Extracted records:
== Segment start ==

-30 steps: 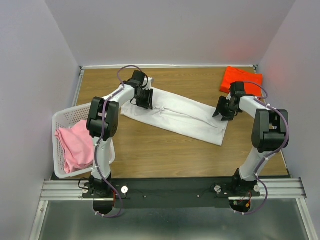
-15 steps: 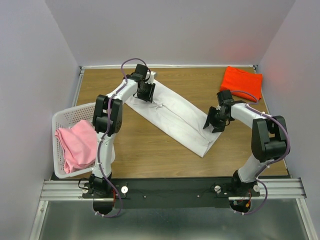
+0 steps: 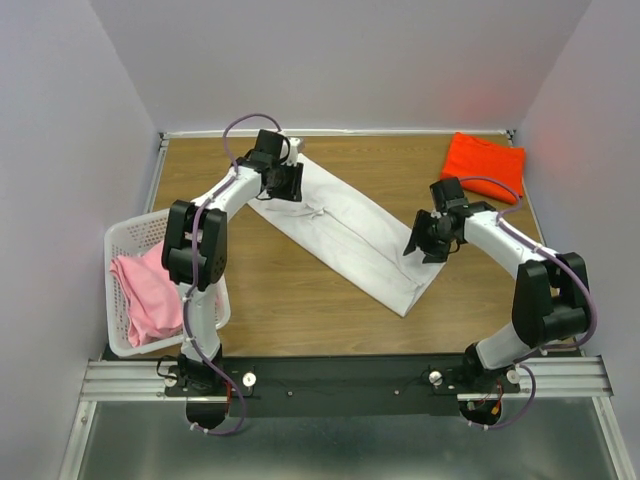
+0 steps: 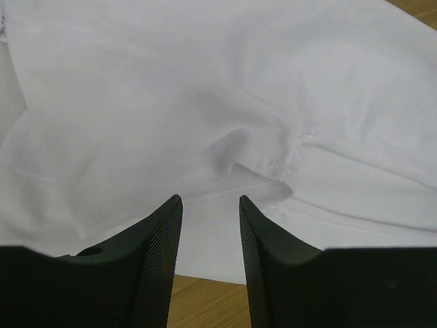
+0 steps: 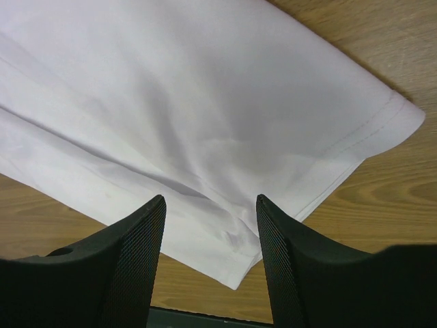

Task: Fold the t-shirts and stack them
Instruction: Fold the tshirt

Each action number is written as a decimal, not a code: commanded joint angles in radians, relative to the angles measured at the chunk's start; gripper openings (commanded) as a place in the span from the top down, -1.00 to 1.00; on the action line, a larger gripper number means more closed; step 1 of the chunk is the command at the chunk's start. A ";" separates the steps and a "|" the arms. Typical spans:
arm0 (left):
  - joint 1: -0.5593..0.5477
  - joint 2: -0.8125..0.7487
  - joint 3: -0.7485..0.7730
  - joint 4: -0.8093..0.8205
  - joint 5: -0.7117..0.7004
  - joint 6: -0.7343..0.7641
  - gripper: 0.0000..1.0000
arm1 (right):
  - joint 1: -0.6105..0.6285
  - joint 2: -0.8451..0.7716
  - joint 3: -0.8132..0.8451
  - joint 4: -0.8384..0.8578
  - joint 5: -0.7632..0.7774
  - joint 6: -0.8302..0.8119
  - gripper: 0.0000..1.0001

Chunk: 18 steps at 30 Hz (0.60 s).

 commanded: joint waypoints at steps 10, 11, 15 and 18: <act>0.024 0.130 -0.039 0.068 0.107 -0.080 0.06 | 0.037 0.038 -0.143 0.056 -0.041 -0.059 -0.26; 0.024 0.139 -0.033 0.068 0.110 -0.083 0.05 | 0.040 0.038 -0.152 0.060 -0.046 -0.057 -0.26; 0.024 0.182 0.004 0.072 0.110 -0.095 0.05 | 0.052 0.031 -0.189 0.080 -0.075 -0.042 -0.26; 0.024 0.215 0.041 0.071 0.110 -0.097 0.06 | 0.066 0.016 -0.212 0.091 -0.090 -0.024 -0.26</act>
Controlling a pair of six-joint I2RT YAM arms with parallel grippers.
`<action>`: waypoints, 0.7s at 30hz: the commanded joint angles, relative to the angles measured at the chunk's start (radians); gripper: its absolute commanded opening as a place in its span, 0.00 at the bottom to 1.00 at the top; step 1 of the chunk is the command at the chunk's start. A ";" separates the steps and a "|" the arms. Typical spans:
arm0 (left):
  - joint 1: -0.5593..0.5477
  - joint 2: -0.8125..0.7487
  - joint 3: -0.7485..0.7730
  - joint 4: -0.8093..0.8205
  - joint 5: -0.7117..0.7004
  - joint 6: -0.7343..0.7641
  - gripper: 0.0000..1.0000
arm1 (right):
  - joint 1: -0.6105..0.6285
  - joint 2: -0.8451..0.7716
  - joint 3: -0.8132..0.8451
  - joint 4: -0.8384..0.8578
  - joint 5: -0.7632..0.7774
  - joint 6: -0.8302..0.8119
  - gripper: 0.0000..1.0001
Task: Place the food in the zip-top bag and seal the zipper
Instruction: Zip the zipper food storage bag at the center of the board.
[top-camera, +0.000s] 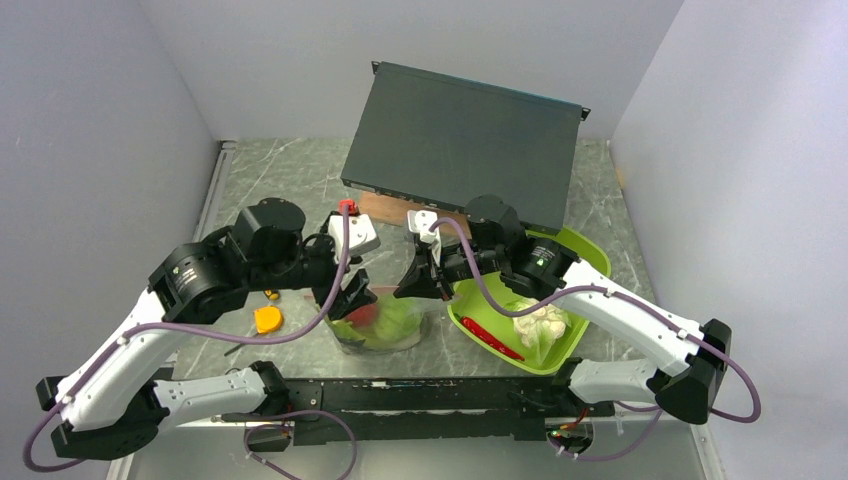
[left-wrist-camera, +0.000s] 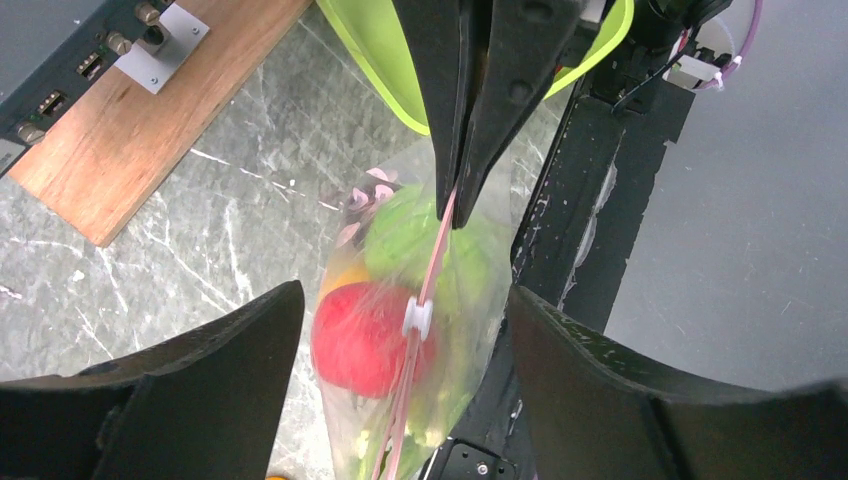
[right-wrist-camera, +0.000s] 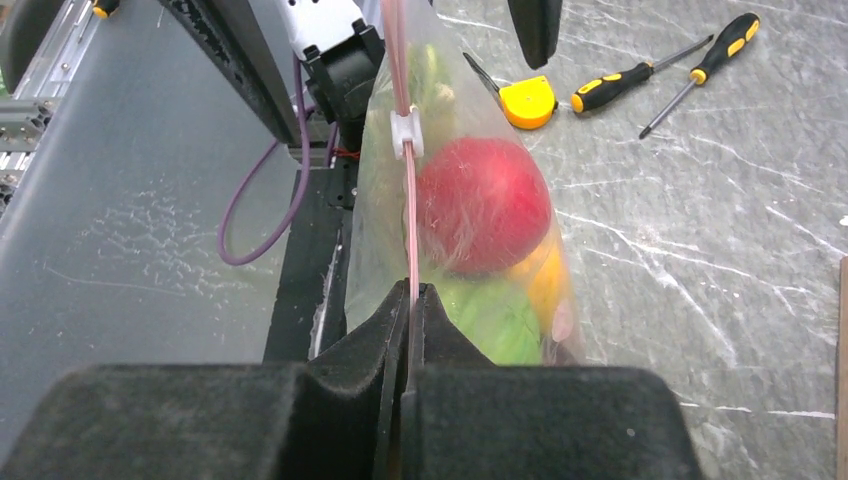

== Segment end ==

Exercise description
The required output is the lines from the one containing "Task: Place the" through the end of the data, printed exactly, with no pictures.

Solution
Task: Place the food in the zip-top bag and seal the zipper
Instruction: Zip the zipper food storage bag at the center of the board.
[top-camera, +0.000s] 
[left-wrist-camera, +0.000s] 
[right-wrist-camera, +0.000s] 

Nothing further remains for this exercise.